Azure HDInsight 4.0 overview
Azure HDInsight is one of the most popular services among enterprise customers for Apache Hadoop and Apache Spark. HDInsight 4.0 is a cloud distribution of Apache Hadoop components. This article provides information about the most recent Azure HDInsight release and how to upgrade.
What's new in HDInsight 4.0?
Apache Hive 3.0 and low-latency analytical processing
Apache Hive low-latency analytical processing (LLAP) uses persistent query servers and in-memory caching. This process delivers quick SQL query results on data in remote cloud storage. Hive LLAP uses a set of persistent daemons that execute fragments of Hive queries. Query execution on LLAP is similar to Hive without LLAP, with worker tasks running inside LLAP daemons instead of containers.
Benefits of Hive LLAP include:
Ability to do deep SQL analytics without sacrificing performance and adaptability. Such as complex joins, subqueries, windowing functions, sorting, user-defined functions, and complex aggregations.

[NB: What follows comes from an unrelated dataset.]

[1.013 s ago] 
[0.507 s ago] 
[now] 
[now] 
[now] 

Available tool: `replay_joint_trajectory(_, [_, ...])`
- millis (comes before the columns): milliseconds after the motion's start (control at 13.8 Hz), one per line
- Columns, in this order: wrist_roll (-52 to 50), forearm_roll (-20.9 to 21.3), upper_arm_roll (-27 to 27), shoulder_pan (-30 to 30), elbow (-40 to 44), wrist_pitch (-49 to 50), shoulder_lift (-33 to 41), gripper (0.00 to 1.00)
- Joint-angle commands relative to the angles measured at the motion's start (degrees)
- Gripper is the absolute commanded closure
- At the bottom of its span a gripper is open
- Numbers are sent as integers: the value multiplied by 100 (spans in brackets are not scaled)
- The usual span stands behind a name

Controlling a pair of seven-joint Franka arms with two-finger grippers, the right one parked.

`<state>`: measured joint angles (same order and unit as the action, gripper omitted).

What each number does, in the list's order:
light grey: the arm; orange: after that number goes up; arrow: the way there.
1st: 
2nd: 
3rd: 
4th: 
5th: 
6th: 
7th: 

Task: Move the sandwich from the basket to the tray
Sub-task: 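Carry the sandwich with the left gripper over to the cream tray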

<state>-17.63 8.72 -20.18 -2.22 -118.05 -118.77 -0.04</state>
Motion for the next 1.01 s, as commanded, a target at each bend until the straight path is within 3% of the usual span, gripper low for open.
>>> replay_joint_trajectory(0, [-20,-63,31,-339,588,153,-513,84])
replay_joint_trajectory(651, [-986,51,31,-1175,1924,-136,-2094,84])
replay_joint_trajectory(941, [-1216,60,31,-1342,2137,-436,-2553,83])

Interactive queries against data in the same storage where data is prepared, eliminating the need to move data from storage to another engine for analytical processing.
Caching query results allows previously computed query results to be reused. This cache saves time and resources spent running the cluster tasks required for the query.
Hive dynamic materialized views
Hive now supports dynamic materialized views, or pre-computation of relevant summaries. The views accelerate query processing in data warehouses. Materialized views can be stored natively in Hive, and can seamlessly use LLAP acceleration.
Hive transactional tables
HDI 4.0 includes Apache Hive 3. Hive 3 requires atomicity, consistency, isolation, and durability compliance for transactional tables that live in the Hive warehouse. ACID-compliant tables and table data are accessed and managed by Hive. Data in create, retrieve, update, and delete (CRUD) tables must be in Optimized Row Column (ORC) file format. Insert-only tables support all file formats.
ACID/transactional support only works for managed tables and not external tables. Hive external tables are designed so that external parties can read and write table data, without Hive perfoming any alteration of the underlying data. For ACID tables, Hive may alter the underlying data with compactions and transactions.
Some benefits of ACID tables are the following:
ACID v2 has performance improvements in both storage format and the execution engine.
ACID is enabled by default to allow full support for data updates.
Improved ACID capabilities allow you to update and delete at row level.
No Performance overhead.
No Bucketing required.
Spark can read and write to Hive ACID tables via Hive Warehouse Connector.
Learn more about Apache Hive 3.
Apache Spark gets updatable tables and ACID transactions with Hive Warehouse Connector. Hive Warehouse Connector allows you to register Hive transactional tables as external tables in Spark to access full transactional functionality. Previous versions only supported table partition manipulation. Hive Warehouse Connector also supports Streaming DataFrames. This process streams reads and writes into transactional and streaming Hive tables from Spark.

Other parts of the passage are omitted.